Relational Trauma

Navigating the aftermath of traumatic and abusive situations can be difficult. Nowadays, there seems to be many definitions relating to traumatic experiences. One thing I notice, is that some confuse or use the words ‘relational trauma’ and ‘complex PTSD’ interchangeably.

While there are many overlaps between these words, their definitions are quite distinct.

The word trauma identifies any traumatic experience, or repeated traumatic experiences in a person’s life. These traumatic events may include something that has caused significant interpersonal pain and suffering which have affected a person’s ability to cope in a healthy and beneficial way.

With regard to the word relational, it includes any relationship that is impactful to a person; the closer and more influential a person is in someone’s life, the greater the impact the trauma can have. These relationships may include family, friends, colleagues, or a romantic partner.

“Relational trauma is any adverse event or series of events that are relational in nature and cause significant distress and a reduction in a person’s ability to cope; cPTSD is the outcome, or result of these adverse events and experiences.”
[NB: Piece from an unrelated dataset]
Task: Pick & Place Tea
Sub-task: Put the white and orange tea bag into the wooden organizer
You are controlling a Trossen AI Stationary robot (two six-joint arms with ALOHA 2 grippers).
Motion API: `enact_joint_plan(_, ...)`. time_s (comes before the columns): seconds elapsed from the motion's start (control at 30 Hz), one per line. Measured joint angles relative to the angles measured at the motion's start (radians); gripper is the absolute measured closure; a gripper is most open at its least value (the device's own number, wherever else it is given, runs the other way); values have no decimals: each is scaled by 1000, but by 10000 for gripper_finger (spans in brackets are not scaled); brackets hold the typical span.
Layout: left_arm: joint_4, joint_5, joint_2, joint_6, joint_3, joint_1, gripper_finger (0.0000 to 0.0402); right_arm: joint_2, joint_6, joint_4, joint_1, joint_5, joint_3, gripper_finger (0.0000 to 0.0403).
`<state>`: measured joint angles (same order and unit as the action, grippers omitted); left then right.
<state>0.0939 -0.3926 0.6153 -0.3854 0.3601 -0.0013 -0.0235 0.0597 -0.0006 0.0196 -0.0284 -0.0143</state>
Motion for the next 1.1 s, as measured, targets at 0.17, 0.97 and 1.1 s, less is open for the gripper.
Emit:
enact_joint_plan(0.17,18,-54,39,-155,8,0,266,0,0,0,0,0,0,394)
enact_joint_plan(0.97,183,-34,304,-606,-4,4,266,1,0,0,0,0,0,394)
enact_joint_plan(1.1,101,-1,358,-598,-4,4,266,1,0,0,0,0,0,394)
– Dr. Annie Tanasugarn, CCTSA

Because my work surrounds adverse childhood experiences, relational trauma typically includes toxic, maladaptive, repeated, and traumatic events between a child and their caregiver where there is a significant power imbalance. Thus, the child learns to fear their caregiver while still having to rely on them for their most basic needs. Relational trauma may or may not include their primary caregiver (i.e. “mom” or “dad”), but may include any close adult, including extended family.

Relational trauma is not limited to childhood experiences with a power-imbalance between caregiver and child, but can include any relationship dynamic where there is a power imbalance, coercive control, dependency or codependency, and mistreatment, including narcissistic relationships.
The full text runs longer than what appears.